• _Task to carry out_: Every line of the material that includes the word "things" is to be shown.

**********

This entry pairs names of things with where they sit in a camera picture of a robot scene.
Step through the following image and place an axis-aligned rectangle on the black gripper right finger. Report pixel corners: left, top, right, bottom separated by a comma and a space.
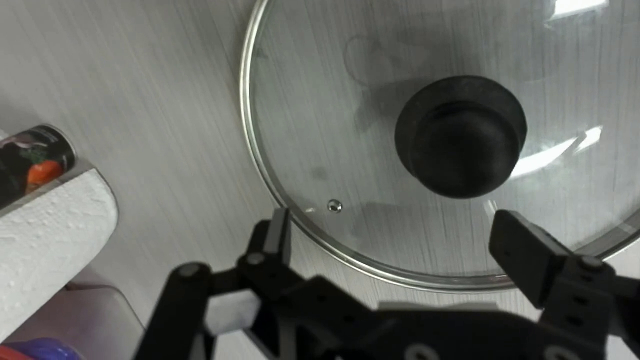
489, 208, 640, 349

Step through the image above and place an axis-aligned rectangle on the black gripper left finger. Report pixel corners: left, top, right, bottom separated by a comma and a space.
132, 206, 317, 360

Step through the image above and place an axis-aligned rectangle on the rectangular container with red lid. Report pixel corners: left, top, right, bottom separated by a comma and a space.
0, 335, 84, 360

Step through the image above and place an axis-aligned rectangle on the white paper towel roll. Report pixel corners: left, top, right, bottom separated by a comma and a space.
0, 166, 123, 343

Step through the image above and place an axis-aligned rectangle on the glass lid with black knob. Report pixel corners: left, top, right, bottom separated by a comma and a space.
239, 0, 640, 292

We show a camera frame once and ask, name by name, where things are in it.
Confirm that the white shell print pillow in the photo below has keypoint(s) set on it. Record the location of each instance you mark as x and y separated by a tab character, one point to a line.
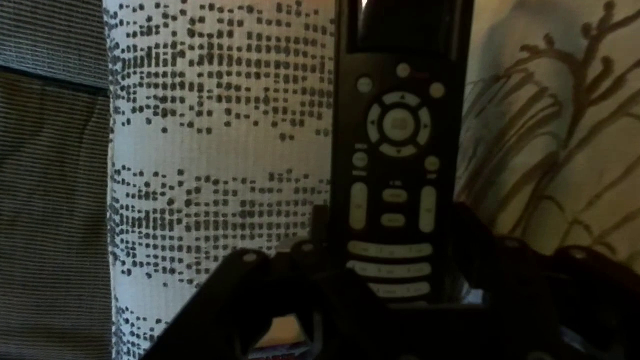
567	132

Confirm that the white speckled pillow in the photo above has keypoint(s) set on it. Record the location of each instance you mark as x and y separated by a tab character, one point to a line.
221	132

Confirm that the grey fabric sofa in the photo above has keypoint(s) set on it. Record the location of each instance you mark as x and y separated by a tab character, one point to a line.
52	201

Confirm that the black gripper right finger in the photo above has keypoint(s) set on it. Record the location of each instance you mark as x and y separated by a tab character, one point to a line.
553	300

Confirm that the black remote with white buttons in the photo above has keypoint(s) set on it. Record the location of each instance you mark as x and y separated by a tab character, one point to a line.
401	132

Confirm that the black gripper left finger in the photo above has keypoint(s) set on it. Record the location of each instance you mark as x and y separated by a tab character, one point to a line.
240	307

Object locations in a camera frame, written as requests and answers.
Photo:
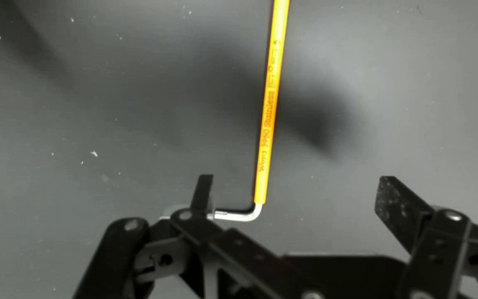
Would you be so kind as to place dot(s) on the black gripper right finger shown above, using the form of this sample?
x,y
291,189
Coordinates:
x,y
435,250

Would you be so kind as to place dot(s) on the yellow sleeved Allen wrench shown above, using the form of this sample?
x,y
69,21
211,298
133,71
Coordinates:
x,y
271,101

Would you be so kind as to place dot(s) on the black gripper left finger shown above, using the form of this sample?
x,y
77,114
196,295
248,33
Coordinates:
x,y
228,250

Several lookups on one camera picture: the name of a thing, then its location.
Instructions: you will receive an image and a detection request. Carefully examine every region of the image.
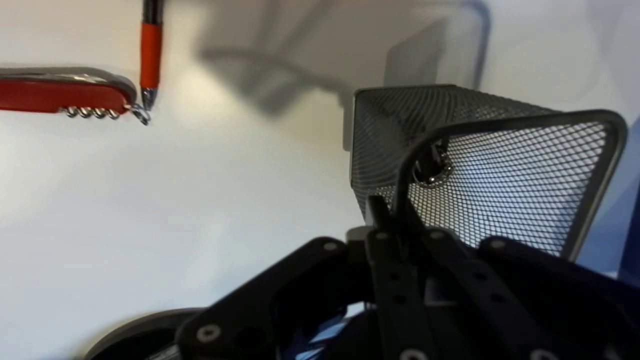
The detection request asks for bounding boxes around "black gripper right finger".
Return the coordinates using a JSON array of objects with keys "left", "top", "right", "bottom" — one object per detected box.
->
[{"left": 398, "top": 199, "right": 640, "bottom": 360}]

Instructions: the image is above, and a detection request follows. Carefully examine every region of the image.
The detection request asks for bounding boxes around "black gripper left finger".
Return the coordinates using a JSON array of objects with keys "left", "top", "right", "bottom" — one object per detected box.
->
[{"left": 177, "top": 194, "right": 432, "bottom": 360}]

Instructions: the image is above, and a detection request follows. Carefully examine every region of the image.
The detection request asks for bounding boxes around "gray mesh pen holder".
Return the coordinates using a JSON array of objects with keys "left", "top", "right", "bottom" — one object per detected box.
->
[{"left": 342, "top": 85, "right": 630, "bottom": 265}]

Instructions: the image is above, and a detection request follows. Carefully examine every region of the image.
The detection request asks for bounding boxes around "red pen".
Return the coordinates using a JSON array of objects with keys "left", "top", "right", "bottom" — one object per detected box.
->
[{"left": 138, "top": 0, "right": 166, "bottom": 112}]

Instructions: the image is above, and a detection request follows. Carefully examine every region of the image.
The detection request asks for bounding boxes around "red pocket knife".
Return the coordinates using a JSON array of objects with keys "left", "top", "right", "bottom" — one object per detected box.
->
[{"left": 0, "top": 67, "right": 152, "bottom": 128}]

**********

• _Written response_:
This entry pairs names of things with where they sit in a camera picture of a robot scene.
We show a camera frame once and ask, name by name, where things are in it.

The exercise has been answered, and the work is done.